## [REQUIREMENT]
Would you go through the records below and copy each line with the string "frame"?

## [Records from a dataset]
---*---
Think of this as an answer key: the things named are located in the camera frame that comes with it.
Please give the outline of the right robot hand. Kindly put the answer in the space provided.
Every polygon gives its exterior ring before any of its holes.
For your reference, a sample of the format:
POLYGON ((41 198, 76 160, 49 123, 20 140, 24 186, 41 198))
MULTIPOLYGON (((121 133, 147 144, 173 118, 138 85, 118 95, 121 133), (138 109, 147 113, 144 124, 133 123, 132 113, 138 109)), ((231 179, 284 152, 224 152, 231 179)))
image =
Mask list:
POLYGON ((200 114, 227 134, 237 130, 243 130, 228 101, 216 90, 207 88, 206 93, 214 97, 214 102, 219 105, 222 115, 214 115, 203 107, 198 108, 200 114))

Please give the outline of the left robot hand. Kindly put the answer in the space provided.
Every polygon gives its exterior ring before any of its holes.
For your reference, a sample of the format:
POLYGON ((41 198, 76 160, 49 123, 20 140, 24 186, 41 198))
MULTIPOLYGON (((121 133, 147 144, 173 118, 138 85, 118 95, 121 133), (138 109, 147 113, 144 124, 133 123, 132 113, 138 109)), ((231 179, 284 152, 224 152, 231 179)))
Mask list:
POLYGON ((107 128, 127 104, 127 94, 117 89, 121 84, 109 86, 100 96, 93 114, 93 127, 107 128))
---*---
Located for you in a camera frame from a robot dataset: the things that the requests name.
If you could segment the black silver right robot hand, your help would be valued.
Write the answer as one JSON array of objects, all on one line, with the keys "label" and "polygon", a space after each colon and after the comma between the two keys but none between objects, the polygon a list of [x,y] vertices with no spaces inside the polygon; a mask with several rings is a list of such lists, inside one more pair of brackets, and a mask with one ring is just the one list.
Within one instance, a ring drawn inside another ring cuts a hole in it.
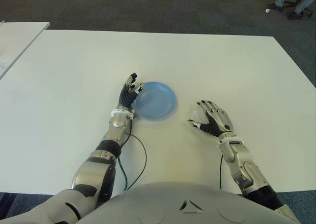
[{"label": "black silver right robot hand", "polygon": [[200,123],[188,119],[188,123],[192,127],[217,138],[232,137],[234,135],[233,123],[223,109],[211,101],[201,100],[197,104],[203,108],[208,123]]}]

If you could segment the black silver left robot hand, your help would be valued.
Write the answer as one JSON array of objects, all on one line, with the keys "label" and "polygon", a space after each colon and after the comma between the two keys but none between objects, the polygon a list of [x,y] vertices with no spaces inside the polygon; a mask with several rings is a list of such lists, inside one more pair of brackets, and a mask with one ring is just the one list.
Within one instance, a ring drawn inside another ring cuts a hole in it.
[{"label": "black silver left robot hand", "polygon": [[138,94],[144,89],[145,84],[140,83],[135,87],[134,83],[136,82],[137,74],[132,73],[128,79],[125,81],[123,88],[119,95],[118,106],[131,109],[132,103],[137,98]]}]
---*---
## [WRITTEN ANSWER]
Think of this as an answer key: the things named are located in the camera frame that comes with it.
Located for you in a camera frame from a robot dataset: the things that the requests name.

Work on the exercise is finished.